The problem

Given a large set of elements, how can we answer queries about set membership in

Constant time
Small space
Small margin for false positives

Let $S = \{x_1,x_2, x_3,...,x_n\}$ be a set in universe $U$ on which we which to answer queries of the form Does $y \in S$ ?

Bloom filter (BF) is an extremely simple solution to this problem. They have been widely adopted in network routers, web caches and packet inspection. Bloom filters are also at work in Uber’s M3 platform, Blockchains and URL shortning service Bitly. In the past Google Chrome used Bloom filters to detect malicious URLs but have now moved on to use Prefix-Set.

Solution: Standard Bloom filter (SBF)

Take a bit array $B$ of size $m$ . Let $H = \{h_1(x), h_2(x) ..., h_k(x)\}$ be a family of k independent hash functions such that $h_i(x)$ is an integer in $[0,m-1]$ . For every element in $S$ , get k indices using all functions in $H$ and set those indices to 1 in our bit array. If a bit is already set to 1 by previous element, do nothing.

To check if an element $y \in S$ , obtain k indices using $\{h_1(y), h_2(y), .. h_k(y)\}$ .
$y \in S$ if and only if the bit is set to 1 at all k indices i.e

$y \in S \iff B[h_i(y)]=1 \quad \forall i \in \{0,1,2,..k-1\}$ .

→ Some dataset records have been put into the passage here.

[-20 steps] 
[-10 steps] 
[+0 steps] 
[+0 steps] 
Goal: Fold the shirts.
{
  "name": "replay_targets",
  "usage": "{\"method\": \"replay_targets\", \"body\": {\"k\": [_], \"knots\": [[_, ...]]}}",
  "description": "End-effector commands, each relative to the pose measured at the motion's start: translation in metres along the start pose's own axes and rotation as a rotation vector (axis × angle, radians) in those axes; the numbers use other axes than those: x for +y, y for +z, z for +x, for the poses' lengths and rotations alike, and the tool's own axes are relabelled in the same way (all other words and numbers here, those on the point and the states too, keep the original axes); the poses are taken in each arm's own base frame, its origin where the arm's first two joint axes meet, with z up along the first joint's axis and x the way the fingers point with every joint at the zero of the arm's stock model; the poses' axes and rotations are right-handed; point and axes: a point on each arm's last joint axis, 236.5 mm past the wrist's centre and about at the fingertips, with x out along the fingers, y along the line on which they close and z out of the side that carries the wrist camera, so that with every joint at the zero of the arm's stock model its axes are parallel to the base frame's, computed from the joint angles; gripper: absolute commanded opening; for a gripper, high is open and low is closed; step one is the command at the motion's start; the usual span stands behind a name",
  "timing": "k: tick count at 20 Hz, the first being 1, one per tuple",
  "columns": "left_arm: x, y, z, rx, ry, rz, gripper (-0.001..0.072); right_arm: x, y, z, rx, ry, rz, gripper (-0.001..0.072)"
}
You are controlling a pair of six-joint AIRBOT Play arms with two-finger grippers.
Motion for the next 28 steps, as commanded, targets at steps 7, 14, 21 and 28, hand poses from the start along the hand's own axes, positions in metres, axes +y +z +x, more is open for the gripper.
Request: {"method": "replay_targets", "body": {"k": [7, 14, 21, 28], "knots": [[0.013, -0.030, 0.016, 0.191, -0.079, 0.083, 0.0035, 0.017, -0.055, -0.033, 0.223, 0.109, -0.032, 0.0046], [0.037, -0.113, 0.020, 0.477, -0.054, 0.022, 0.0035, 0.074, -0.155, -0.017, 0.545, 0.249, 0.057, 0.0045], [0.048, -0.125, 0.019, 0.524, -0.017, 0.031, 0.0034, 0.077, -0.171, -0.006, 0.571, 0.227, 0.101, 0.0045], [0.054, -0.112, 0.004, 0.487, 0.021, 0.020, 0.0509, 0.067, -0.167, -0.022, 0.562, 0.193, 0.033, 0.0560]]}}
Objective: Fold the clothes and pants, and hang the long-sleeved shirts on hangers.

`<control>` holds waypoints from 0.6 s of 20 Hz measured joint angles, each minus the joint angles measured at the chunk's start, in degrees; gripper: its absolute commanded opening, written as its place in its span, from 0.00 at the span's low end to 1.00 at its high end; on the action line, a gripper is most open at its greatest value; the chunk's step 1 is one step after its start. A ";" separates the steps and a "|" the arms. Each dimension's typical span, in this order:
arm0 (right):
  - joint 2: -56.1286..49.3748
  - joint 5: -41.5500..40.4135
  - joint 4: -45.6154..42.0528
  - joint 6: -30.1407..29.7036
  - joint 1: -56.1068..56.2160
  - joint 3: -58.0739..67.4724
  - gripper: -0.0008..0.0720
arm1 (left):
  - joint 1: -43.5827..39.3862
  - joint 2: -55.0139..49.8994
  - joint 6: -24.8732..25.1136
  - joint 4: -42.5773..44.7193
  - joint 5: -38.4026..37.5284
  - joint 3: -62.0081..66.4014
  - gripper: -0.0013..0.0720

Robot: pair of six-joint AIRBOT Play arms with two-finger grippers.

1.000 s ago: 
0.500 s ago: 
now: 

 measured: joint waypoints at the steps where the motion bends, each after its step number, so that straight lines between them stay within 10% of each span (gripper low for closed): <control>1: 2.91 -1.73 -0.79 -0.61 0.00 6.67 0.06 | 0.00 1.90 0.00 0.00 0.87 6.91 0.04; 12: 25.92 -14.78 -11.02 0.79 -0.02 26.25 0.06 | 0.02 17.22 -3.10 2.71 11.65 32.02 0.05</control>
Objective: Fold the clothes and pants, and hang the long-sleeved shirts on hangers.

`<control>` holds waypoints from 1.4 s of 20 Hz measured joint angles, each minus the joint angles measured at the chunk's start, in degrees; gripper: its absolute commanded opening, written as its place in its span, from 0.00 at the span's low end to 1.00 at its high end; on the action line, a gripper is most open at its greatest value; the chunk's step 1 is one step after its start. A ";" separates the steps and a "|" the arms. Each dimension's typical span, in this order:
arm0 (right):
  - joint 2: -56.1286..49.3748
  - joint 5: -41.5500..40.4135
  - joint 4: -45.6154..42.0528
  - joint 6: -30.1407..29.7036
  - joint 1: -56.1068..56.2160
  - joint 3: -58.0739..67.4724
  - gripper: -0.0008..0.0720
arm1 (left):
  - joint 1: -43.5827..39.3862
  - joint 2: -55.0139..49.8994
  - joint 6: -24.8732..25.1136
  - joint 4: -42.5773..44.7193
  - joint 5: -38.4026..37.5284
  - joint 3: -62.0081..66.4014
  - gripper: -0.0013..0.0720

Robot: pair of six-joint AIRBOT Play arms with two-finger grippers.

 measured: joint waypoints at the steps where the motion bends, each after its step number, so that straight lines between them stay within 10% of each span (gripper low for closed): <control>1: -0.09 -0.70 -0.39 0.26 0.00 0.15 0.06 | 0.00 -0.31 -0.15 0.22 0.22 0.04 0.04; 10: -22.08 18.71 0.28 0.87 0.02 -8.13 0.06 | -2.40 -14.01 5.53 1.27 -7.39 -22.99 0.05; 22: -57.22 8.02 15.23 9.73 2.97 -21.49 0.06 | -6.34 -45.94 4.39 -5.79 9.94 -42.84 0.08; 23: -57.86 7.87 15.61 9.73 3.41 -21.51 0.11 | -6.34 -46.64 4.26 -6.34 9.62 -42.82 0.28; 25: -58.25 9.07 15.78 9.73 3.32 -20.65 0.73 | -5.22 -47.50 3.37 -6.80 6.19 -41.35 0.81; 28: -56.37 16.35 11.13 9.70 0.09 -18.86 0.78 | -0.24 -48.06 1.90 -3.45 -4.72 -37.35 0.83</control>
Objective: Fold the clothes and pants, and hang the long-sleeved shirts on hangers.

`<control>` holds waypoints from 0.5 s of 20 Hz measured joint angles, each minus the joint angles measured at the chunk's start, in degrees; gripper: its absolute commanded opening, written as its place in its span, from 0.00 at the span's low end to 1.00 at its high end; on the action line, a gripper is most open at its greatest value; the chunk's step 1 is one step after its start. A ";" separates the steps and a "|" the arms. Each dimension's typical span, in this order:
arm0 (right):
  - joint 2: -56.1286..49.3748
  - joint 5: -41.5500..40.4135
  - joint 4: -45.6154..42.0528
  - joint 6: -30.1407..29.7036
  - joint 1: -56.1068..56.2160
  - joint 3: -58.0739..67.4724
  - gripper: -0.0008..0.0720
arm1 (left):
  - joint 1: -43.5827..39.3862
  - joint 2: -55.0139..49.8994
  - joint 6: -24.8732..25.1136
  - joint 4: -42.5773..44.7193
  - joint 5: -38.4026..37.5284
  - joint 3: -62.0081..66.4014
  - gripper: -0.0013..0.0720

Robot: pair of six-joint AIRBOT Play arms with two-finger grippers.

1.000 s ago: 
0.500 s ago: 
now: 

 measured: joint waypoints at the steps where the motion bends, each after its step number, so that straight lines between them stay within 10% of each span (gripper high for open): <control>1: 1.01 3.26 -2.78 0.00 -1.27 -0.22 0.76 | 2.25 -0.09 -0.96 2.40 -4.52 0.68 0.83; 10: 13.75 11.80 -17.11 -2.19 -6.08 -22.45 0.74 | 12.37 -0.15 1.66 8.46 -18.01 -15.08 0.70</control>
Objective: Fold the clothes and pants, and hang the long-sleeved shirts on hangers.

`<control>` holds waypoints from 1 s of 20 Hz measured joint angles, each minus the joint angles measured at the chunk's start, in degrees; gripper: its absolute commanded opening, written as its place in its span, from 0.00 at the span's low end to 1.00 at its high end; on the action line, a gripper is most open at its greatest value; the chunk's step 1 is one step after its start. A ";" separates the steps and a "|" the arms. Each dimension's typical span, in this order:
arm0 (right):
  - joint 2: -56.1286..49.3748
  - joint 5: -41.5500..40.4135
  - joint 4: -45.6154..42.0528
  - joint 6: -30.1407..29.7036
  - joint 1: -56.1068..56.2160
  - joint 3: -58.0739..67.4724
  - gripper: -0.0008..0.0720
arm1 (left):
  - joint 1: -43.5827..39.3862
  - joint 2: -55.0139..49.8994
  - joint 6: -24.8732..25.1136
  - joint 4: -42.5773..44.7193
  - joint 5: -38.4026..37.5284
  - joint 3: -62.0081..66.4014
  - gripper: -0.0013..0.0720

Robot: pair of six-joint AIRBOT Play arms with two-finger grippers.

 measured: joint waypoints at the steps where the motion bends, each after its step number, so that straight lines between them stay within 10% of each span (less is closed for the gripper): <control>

It is easy to see that this construction leaves the possibility for false positives. $B[h_i(y)]$ and $B[h_j(y)]$ may be set to 1 by distinct elements $x_m$ and $x_n$ . Probablity of false positive is given by

$P_{fp} = \bigg( 1 - e^{-kn/m}\bigg)^k$

Derivation is straighforward and can be easily found online. Wikipedia

Interesting Fact: Instead of k hash function, we can start with two independent hash functions $h_1(x)$ and $h_2(x)$ and generate other hash functions using $g_l(x) = h_1(x) + ih_2(x)$ without any loss in asymptotic false positive probability. More details here [5]

Problem with SBF

Bloom filters perform well when the set $S$ is static. For many real world applications, this is not the case and $S$ changes over time with addition and deletion of elements, example routers monitoring network flows witness new connections being established and others getting closed.

Deletion of elements from the set $S$ may lead to False Negatives in a Standard Bloom filter.

The reason is self evident. If we set $B[h_i(x')]=0$ for $i=\{1,2,...,k\}$ while deleting $x'$ , we may also be setting $B[h_m(x'')]=0$ where $h_m(x'')=h_i(x')$ for some $i$ . Subsequent membership queries for $x''$ will wrongly output false. This has prompted researchers to come up with several solutions which allow delete operation in a BF. Three of these are discussed below.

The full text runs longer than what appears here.